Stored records
+ + + + + + +

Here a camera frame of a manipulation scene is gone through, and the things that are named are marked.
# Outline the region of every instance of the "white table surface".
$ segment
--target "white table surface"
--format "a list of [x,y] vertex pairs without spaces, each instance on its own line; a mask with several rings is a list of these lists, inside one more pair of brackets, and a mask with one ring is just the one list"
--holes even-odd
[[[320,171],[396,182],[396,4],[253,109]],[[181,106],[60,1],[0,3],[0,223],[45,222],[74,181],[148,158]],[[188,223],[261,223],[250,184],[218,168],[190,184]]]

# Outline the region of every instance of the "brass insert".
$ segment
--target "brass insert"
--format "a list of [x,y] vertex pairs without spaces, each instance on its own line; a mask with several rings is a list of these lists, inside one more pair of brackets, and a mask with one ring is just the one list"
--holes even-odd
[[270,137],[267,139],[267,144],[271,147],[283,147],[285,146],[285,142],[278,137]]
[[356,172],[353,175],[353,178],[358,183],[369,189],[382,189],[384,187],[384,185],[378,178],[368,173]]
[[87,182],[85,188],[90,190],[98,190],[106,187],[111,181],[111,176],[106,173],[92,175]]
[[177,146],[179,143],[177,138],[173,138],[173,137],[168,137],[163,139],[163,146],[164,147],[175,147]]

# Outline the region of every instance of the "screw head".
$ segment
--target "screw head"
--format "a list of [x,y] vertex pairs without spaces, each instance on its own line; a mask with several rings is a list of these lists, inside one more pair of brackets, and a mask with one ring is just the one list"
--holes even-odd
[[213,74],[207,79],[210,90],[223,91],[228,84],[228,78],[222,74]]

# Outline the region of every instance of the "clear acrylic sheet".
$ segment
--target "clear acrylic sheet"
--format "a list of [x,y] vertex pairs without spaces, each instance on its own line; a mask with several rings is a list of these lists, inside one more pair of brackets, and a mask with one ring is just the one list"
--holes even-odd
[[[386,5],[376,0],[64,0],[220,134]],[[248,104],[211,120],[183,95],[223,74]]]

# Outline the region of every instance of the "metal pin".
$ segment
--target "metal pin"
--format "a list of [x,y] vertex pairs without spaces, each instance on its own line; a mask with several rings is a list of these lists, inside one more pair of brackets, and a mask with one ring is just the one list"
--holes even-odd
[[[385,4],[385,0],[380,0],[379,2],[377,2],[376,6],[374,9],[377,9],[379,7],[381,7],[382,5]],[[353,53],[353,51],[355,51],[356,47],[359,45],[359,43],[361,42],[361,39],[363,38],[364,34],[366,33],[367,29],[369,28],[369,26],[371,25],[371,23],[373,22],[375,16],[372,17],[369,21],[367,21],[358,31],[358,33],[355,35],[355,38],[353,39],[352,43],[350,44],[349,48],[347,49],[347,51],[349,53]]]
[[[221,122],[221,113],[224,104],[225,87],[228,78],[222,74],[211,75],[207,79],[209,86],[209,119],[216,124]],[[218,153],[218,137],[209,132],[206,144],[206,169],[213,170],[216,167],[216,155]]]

+ + + + + + +

Wherever the string "acrylic" appears in the entries above, list that line.

* [Result of the exercise]:
# Outline the region of every instance of the "clear acrylic sheet".
--target "clear acrylic sheet"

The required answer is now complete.